I went to the edge of my strength and it was great. While trekking to high altitude in steep paths you reach farther than your second wind.  You learn that there is a third, fourth and fifth one somewhere deep inside of you.  You are out of breath and your heart is pumping hard to meet demand. But, at some point, when you think you need another break, you turn a curve on the trail and out of the blue, Everest along with the fabulous Lhotse and Ama Dablam appear before your eyes.  At that moment the same phenomenon is transformed; your breath is taken away and your heart is beating fast but no longer from fatigue but from the emotion rising in you.  You look around and see the deep blue sky, the strong sunshine and the picturesque scenery, and a big smile forms on your face.  At this instant you think: it is not as I had imagined…. It is better; it defines the meaning of breathtaking.

Namaste!

Helene





5 years, 60 pages and 3 passports

9 08 2012

When I first landed in Singapore in July 2007 I had an almost brand new 12 page passport in my right hand and a new set of suitcases spinning around on belt 37 of the Singapore Changi airport. I had never been so ready in my life! Ready for what I was’nt sure, but I knew I was ready to conquer Asia and to fill every page of this passport with new unique experiences that would fill my head and my soul with colours, scents, multicultural encounters and fabulous keepsakes. I had a two year expiry date on my work contract and 5 years on my passport, so not only was I ready but I had no time to waste.

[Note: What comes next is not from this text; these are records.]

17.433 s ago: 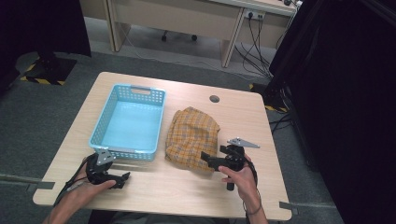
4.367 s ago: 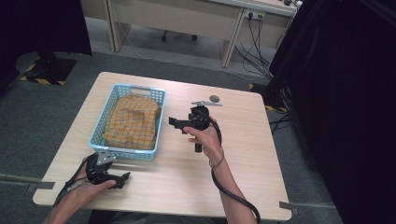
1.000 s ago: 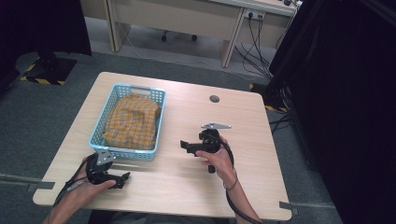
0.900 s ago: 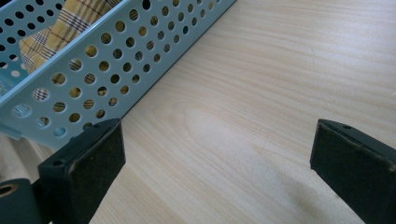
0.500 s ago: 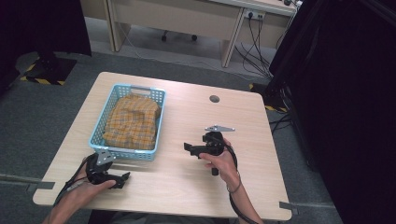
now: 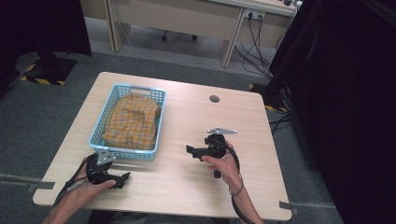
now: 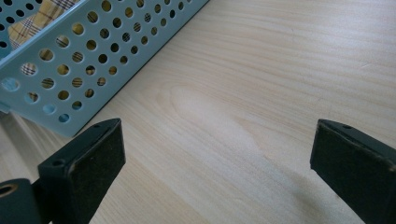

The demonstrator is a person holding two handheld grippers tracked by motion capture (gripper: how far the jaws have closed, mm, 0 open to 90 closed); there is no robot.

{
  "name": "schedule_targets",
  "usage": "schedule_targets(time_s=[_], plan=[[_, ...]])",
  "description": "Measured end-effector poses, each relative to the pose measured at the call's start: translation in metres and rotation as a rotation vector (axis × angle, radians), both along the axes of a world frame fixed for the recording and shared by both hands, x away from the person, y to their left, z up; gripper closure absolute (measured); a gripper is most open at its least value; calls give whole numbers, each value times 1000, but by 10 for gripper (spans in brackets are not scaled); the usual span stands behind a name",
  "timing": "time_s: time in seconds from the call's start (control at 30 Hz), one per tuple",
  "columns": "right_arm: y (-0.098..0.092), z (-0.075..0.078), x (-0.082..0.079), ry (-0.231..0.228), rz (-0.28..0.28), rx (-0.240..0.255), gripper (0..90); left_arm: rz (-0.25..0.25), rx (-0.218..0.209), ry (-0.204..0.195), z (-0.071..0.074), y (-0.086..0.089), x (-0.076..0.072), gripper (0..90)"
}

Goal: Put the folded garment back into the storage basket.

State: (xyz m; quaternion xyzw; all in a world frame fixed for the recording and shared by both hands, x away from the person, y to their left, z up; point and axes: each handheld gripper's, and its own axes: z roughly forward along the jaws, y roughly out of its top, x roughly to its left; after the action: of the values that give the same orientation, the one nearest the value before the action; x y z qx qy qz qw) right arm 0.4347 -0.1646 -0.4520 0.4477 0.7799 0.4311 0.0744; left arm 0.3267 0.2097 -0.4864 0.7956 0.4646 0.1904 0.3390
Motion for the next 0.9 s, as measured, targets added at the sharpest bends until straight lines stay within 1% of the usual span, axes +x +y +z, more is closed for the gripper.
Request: schedule_targets(time_s=[0.13,0.9], plan=[[-1,-1,-2,-3,2,-5,39,0,0,0,0,0,0,0],[-8,-8,-12,12,1,-16,37,1,0,0,0,0,0,0]])
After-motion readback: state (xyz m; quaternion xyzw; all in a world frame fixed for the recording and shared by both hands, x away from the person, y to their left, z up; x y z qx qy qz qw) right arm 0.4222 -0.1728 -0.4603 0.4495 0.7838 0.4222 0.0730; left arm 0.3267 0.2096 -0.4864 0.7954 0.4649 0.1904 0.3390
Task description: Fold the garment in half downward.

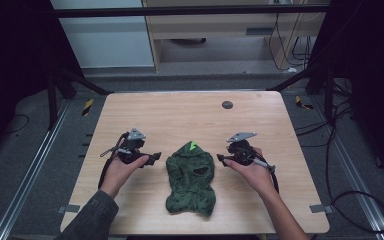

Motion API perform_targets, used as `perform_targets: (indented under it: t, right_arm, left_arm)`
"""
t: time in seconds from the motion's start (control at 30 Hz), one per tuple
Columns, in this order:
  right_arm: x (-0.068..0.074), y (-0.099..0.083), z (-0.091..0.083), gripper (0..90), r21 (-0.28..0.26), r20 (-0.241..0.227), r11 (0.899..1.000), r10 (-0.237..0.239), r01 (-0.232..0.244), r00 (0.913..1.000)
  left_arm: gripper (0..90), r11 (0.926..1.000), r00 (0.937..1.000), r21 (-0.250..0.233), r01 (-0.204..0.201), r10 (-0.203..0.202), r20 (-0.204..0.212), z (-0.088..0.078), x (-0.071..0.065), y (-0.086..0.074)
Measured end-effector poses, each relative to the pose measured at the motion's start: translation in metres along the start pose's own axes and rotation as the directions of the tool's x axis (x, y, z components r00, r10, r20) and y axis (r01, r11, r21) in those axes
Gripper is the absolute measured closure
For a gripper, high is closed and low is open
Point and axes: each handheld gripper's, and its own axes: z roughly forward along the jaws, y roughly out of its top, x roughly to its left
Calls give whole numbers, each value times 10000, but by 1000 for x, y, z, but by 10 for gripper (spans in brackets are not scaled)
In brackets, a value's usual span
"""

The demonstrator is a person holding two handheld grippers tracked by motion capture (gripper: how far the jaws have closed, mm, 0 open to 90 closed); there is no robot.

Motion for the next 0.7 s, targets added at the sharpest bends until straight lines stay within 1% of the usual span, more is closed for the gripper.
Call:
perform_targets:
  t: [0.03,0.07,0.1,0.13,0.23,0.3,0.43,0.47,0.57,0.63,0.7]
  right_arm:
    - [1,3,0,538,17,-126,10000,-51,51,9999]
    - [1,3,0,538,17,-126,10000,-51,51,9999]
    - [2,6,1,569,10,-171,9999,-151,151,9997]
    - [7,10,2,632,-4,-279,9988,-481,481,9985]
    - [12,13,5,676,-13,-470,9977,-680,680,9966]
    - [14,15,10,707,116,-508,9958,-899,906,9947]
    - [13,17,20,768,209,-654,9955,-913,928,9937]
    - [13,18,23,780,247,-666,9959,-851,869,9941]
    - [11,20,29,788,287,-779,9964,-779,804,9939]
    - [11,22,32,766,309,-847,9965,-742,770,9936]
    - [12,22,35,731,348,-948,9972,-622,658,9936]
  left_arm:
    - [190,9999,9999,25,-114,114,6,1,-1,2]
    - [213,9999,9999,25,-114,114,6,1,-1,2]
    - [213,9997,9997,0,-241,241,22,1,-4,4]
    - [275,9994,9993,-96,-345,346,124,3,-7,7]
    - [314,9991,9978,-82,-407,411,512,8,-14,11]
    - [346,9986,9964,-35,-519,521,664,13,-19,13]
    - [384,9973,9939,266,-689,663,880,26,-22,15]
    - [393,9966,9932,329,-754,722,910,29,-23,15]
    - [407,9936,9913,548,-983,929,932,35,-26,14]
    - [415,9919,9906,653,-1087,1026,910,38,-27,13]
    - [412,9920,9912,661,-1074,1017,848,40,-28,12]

18 months later I already needed a new passport, mine was full, very well filled with so many business and leisure trips that I could not spare one more inch of ink on it. At that point I also knew that two years was not going to be enough, that two years and 12 pages is not enough to really write this new chapter of my life and savour my time here. It felt like I had only done window shopping, that I had caressed the surface of things just enough to know I wanted more. So, when my employer told me that they would like to renew and extend my contract, I did not blink twice and signed another two years. I then went straight to the Canadian Consulate to apply for a new passport, but this time I was not going to get caught shorthanded, hence I ordered a 48 pager. With so many blank pages, I surely will not run out of space or adventures for the next five years.

Again I was wrong! After only three years, my fat passport was full! Again filled with stamps laid on top of one another as if they are competing for my attention to remind me of their meaning: the dinners in Bangkok with Ning or Geoff – the trek in the mountains of Australia with Pierre – the conferences in Kuala Lumpur or Sydney, the memorable evening with my friend Sue in Hong Kong, the business meetings on top of the world in Beijing, the running on the streets of Auckland, in high heels, to get All Black jerseys for Virginie and David before the store closes, negotiating a Buddha or a necklace in Katmandu, the smiles and noises of India, the underwater bubbles in Borneo, the paradisiac island of Lankayan, our wedding in Kapalai or the conversation with this lovely lady who accompanied me to the airport in Osaka after a keynote address in Japan. No matter what page I look at, a surge of feelings and souvenirs pops in my head and I hear the noise of the custom agent swinging the stamp with autorative power on one of the pages.

I can trace back my fascination for passports and travel since a very young age at the Montreal Expo 67. It is there that I learned the meaning of travel, it is there that I learned that every time I would visit a country pavilion, they would appose a precious stamp in my Expo passport, a trace that I had been there and seen something special. I clearly remember the devastation on the last day of our holiday when my Expo passport fell in the water at the Ste-Helene’s Yacht club; I was watching it float away as if my life was over, as if all my souvenirs were being washed away. I had a heavy heart until my brother Marc grabbed a perch and bravely dogged it out of the water. He was my Hero! That same night, I went to bed endlessly looking at the stamps until I fell asleep, thinking that the world had not ended and that my first young life catastrophe was avoided, thanks to Marc.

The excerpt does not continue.